Они уже кричали. Ксения взялась за рогач:
— Клади на место, а то!
— Попробуй тронь — лысой сделаю!
— Пока соберешься, я тебе ребра пересчитаю! Смотри, до чего довела парня! Криком исходит!
Марфа ошалело глянула на внука. Правда, ревет! И давно, поди! Прижала к себе, пнула дверь и метнулась на улицу.
— Застудишь мальчонку, застудишь, окаянная!
Истошный крик сватьи остановил Марфу на дороге.
— Не застужу, не бойсь! — процедила сквозь зубы, сорвала с себя пиджак убитого в гражданскую мужа, ввернула внука и побежала на свое подворье.

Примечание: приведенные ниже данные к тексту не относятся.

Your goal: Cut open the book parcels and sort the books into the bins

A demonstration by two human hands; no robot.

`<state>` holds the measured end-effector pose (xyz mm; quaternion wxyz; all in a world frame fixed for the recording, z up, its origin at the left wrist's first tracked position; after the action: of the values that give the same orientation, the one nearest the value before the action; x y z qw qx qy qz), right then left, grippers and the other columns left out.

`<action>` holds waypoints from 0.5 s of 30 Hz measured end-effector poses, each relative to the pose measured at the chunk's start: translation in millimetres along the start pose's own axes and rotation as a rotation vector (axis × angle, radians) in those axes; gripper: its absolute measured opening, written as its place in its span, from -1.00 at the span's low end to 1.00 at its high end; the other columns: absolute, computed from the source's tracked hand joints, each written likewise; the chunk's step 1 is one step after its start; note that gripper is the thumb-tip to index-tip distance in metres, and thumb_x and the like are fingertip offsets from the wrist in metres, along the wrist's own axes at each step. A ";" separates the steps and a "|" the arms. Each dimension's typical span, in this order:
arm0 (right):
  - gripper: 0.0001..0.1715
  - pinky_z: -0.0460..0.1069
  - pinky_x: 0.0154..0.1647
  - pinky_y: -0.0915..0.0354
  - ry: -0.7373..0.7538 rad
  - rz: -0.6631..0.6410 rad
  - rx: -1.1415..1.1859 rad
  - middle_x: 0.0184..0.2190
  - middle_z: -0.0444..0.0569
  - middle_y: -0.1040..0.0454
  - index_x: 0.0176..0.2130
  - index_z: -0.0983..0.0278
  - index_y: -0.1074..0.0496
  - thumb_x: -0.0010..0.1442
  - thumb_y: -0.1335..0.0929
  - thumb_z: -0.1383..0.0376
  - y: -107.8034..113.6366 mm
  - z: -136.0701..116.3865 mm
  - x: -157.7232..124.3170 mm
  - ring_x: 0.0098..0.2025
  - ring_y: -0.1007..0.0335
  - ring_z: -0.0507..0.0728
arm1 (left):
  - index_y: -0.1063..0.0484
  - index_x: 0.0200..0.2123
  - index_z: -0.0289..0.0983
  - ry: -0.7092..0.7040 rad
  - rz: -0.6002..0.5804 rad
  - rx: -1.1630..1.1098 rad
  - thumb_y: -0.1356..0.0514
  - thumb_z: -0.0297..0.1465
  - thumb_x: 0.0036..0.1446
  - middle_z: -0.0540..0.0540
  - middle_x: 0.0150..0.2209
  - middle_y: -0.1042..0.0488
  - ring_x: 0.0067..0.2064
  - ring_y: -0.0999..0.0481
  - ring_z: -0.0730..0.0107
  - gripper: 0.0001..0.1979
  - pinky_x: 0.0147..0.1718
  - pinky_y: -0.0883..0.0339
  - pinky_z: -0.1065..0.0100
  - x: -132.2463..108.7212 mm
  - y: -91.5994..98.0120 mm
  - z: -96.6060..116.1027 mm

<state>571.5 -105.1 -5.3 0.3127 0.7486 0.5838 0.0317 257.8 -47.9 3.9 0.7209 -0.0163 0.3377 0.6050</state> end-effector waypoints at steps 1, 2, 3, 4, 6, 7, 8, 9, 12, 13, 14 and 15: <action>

Вечером под любопытными взорами односельчан пошли всей семьей за Санькой. Бабка Марфа в переговоры вступила, но в избу войти не дозволила. Через дверь беседовали.
Сначала Иван Данилович увещевал, потом Михаил, рассудительный старшой, которого в Сергуловке с шестнадцати лет называли Михаилом Ивановичем, Анна и Наталья свое прокричали. Максим в сердцах пригрозил развалить избу — не помогло.